[SUPPLIED INFORMATION — start]

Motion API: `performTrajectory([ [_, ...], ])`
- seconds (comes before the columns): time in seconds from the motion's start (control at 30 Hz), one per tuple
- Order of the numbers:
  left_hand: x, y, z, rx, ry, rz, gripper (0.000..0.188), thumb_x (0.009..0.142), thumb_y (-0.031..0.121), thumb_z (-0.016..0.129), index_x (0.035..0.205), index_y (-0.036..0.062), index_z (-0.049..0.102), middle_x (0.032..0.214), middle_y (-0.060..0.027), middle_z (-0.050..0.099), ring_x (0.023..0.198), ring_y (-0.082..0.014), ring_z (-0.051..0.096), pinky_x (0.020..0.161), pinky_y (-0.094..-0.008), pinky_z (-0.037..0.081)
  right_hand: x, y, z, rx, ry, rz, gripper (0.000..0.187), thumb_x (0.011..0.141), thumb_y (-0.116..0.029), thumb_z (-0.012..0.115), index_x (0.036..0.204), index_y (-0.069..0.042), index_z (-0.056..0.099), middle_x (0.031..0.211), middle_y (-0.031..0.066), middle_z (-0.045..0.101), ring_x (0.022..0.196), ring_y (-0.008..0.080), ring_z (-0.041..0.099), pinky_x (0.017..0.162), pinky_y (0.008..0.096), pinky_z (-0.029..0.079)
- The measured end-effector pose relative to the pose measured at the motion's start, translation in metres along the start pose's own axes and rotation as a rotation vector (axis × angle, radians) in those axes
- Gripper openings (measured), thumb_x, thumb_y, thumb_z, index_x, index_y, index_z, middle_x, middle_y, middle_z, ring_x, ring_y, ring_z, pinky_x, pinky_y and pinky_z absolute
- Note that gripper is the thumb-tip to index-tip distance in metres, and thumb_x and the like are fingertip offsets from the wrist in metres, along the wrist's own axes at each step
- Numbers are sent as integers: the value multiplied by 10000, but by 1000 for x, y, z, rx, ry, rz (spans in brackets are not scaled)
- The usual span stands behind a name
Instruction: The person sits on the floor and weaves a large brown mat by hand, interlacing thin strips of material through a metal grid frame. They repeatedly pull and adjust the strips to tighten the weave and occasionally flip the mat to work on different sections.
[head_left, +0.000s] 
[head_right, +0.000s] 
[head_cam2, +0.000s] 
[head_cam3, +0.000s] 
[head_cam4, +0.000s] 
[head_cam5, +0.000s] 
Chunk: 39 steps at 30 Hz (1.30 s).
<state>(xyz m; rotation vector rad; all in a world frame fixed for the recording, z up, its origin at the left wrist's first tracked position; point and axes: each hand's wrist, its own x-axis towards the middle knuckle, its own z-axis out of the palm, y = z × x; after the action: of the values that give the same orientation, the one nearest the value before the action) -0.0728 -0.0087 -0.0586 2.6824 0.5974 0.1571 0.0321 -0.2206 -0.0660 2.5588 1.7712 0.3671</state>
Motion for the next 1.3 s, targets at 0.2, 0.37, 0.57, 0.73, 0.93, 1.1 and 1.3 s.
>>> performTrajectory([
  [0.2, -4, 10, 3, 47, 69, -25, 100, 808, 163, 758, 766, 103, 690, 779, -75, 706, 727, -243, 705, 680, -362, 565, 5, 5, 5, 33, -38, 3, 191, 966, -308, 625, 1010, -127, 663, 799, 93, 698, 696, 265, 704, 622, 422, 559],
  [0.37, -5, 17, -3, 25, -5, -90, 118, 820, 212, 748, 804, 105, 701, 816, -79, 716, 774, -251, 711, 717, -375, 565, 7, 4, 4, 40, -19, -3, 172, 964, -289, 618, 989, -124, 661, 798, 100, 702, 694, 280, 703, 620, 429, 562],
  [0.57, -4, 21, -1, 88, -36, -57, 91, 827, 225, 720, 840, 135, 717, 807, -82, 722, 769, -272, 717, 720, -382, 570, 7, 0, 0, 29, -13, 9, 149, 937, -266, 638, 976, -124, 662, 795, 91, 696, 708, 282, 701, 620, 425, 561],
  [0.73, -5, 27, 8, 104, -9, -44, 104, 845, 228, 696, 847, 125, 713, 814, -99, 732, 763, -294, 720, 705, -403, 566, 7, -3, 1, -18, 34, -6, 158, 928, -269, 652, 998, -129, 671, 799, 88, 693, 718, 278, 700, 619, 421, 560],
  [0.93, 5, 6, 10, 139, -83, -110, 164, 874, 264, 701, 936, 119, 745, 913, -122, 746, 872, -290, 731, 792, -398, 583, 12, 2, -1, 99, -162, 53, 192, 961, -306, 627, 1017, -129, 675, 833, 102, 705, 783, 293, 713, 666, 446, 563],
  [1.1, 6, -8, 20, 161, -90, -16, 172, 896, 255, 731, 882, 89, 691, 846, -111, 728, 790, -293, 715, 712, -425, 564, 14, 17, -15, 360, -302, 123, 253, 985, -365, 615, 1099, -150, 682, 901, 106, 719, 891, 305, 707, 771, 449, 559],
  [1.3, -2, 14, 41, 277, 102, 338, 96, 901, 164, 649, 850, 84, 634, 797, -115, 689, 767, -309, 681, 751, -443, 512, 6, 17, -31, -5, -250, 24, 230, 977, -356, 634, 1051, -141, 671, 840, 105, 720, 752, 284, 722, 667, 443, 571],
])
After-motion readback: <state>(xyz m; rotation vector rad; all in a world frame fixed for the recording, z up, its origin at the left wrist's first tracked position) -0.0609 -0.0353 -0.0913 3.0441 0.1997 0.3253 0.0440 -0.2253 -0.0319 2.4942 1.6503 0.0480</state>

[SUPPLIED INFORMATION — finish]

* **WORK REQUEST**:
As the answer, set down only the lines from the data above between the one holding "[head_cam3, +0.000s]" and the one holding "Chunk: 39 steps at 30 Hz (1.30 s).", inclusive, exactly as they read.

* **OUTPUT OF THE EXERCISE**:
[head_cam3, +0.000s] 
[head_cam4, +0.000s] 
[head_cam5, +0.000s] 
Chunk: 39 steps at 30 Hz (1.30 s).

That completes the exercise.